I don’t feel like enough of a mom to warrant a Mother’s Day celebration. Even though I did birth three girls who are now 12, 9 and 4, I still feel like an imposter. A “woman with children” more than a “mom.”
Maybe that’s in part because I think so highly of my own mother, Lynn. To me, a mother is someone who sacrifices for her children, who leads by loving example, who is patient and supportive and selfless. I see her doing that work every day as she helps me raise my daughters, so when Mother’s Day comes, I celebrate all that my mom has given to me and all that she continues to provide.
The pandemic year has been crushing and devastating for so many families, but it also given many a rare, uninterrupted year of togetherness too.
I’ve spent more time with my mom over this past year than ever as an adult. My parents moved to New York to help me with my three girls. Because my husband and I both work full-time outside the home, in jobs with unpredictable hours, we have always relied on my parents for childcare.
My girls literally say, 'Grandma never gets mad.' I have no explanation for her constant good cheer.
But seven people in one New York City apartment is another ball game. When I’m not on TODAY in Studio 1A, I’m usually working from home. And for the better part of the past year, my daughters were schooling from home too. So we had a full house and I could see all that goes into my mom’s day from breakfast to bedtime and everything in between.
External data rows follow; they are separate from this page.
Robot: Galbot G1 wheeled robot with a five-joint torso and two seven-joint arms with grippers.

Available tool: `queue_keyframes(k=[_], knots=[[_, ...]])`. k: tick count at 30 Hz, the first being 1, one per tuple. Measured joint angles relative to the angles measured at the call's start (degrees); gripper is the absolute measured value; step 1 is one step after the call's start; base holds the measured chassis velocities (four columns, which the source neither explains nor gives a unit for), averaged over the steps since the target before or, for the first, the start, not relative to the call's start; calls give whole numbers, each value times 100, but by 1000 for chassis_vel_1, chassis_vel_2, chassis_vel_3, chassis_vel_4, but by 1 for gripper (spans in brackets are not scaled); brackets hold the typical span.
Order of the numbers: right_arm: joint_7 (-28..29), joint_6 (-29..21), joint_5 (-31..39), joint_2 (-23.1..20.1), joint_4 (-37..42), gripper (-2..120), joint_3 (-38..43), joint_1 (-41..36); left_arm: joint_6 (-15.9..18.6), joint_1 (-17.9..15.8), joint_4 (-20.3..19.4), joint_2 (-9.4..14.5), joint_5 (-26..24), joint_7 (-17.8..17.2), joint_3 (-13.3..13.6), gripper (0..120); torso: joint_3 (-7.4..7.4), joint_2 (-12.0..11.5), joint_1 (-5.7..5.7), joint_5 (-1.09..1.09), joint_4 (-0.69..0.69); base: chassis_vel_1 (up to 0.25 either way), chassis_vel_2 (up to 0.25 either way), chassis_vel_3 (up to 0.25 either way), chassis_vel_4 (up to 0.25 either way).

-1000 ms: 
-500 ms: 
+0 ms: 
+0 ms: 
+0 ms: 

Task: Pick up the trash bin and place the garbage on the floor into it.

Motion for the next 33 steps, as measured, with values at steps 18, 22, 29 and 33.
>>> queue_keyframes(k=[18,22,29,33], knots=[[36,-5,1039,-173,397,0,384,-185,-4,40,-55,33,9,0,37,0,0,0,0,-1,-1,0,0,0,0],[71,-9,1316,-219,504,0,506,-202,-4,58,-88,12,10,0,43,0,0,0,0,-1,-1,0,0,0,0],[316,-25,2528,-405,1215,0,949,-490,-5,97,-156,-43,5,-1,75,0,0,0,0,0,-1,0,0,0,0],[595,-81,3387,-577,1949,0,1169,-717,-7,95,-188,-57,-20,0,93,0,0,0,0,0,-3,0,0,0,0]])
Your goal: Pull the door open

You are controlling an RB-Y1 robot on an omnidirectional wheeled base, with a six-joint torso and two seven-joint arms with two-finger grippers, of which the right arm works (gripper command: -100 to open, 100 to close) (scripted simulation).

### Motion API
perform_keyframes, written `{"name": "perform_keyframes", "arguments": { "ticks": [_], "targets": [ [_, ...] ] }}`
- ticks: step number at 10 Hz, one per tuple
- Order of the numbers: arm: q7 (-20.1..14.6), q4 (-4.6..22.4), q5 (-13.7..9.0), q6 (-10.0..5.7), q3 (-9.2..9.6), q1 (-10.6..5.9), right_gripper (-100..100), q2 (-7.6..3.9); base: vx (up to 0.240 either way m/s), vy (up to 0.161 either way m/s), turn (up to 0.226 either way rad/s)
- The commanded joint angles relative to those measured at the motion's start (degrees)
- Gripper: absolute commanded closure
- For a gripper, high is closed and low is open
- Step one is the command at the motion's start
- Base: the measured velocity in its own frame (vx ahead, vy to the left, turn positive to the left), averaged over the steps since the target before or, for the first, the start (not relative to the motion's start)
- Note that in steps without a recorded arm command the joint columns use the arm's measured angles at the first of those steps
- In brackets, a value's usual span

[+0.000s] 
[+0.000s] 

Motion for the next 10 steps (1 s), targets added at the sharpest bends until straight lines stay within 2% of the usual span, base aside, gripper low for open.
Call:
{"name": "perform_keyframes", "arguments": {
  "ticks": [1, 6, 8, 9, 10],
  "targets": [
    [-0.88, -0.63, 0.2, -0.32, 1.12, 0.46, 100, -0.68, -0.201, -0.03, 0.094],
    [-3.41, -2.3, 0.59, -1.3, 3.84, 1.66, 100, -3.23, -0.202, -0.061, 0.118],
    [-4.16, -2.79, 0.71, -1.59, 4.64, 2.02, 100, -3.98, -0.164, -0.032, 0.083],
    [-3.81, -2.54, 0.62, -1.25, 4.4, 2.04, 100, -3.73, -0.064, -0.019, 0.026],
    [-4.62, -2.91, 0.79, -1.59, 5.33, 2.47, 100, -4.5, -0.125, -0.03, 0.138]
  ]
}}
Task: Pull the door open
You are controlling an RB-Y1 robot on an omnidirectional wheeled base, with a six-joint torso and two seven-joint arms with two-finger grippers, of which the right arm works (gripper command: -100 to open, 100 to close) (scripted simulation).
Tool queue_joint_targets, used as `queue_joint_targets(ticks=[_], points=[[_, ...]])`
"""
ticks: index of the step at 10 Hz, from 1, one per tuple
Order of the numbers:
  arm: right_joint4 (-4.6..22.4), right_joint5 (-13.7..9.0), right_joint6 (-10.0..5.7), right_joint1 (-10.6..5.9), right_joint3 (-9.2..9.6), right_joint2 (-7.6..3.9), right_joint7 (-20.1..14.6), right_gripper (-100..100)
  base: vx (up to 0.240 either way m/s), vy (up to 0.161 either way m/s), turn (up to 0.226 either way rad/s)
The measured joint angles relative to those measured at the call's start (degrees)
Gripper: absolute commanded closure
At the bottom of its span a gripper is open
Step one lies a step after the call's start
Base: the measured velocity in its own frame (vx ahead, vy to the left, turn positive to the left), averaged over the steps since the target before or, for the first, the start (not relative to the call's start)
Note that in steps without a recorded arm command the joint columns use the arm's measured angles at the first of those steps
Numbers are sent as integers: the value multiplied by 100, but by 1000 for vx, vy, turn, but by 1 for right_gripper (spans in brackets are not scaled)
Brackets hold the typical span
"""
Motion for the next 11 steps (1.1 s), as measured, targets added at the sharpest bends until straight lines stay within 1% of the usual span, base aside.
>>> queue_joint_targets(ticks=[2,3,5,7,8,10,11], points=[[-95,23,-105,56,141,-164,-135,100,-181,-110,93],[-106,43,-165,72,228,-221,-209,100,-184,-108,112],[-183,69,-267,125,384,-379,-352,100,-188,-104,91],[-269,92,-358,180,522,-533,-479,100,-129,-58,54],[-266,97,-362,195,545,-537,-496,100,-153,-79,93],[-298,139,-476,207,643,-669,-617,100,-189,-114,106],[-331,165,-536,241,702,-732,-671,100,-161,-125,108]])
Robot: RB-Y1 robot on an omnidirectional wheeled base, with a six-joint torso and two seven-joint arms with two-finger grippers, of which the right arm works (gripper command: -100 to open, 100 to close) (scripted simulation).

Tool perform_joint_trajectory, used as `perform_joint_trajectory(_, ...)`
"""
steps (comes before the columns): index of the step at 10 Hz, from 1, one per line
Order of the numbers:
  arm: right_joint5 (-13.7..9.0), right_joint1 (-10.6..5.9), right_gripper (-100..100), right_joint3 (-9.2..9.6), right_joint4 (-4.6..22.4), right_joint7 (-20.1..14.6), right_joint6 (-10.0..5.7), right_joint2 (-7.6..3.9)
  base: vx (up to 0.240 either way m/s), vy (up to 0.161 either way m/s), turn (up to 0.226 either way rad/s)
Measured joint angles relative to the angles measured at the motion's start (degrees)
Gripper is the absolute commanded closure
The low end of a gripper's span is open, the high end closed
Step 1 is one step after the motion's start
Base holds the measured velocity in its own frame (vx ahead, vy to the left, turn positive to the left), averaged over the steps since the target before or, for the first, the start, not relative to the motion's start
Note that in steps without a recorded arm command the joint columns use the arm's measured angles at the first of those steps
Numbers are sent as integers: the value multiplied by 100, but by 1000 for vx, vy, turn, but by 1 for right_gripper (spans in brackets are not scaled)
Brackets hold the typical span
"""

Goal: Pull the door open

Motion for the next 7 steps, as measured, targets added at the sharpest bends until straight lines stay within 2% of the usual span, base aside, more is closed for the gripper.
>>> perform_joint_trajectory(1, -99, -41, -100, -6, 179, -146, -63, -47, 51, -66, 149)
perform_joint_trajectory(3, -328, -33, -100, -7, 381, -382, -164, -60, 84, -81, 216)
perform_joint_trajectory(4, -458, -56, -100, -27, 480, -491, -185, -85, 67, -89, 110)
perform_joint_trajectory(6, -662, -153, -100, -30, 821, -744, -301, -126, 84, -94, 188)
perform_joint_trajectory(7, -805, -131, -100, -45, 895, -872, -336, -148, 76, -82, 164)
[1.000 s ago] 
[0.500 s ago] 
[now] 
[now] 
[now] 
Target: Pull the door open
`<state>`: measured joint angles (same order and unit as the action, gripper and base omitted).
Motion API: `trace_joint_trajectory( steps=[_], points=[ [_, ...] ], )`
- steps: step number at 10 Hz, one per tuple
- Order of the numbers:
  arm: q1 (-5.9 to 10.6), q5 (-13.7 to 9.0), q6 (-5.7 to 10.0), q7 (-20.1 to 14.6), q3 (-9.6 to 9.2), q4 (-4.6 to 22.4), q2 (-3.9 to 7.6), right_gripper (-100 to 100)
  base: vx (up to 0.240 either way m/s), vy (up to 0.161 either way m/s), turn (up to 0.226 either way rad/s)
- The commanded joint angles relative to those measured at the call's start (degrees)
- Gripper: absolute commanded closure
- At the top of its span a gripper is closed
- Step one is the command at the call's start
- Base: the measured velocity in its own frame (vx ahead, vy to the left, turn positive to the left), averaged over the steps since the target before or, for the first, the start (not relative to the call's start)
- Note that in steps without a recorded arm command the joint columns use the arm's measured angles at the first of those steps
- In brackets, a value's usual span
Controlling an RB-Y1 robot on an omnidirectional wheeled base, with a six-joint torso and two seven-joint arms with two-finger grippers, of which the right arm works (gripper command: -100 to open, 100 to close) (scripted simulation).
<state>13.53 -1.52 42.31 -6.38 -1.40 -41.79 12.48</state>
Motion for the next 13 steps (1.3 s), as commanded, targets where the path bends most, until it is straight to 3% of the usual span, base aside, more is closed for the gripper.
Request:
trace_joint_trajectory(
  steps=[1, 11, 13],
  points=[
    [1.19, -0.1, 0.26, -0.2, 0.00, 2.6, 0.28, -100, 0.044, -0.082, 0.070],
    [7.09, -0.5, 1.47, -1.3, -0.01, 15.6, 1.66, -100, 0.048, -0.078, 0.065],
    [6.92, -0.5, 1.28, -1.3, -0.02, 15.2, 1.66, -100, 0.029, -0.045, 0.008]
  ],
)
In many ways, it’s much more exhausting than what I do as a journalist. My mom is old school. She never orders takeout (too complicated) and rarely relies on anything frozen. She’s an amazing cook who can whip up spaghetti, chow mein, banh xeo (Vietnamese crepes), banana bread, turkey cheeseburgers, stir fry, tacos and the most amazing fried egg with garlic you’ve ever tasted, flipped with a pair of wooden chopsticks. I don’t know what she has against spatulas but that’s how she rolls. No one is ever hungry in my house.
Not to mention getting kids to and from school in New York City, the tidying, the baths and bedtime when I’m traveling and my husband works a 24-hours shift, the constant work of childcare for three small people with varying requests and needs.
And never a cross word. My mom is rarely in a bad mood.She could be retired. She’s in her early 70s. She deserves a life of relaxation and gardening and reading and lounging. But my saving grace from an overload of Mom Guilt is when my mom says how much she loves laughing at Renley’s jokes (she’s 4). Or talking with Odessa about third grade and teaching her how to speak Vietnamese. Or constantly having to stand back to back with Emerson, who couldn’t wait to see when she’d be taller than her grandma. (It happened two months before she turned 12.)
My mom is as close to a saint as I think I may ever know personally. She’s a quiet force of goodness I’m deeply grateful for every day. When I say I owe this life to her, it’s not only because she endured a C-section after I stayed in the womb for 2 extra weeks, it’s because she fled Vietnam in the dark of night when I was 8 months old. She risked everything and left her family and friends behind to give me, her only child, a chance at the American Dream.
Having my girls grow up knowing my mom this closely is a blessing. I say she had one daughter, but she’s raised four. Three generations in one home this past year gave me an up close look at what my mom has been doing since my first daughter was born 12 years ago. Hers is an eternal well of giving and I am eternally thankful for my mom on Mother’s Day and every day.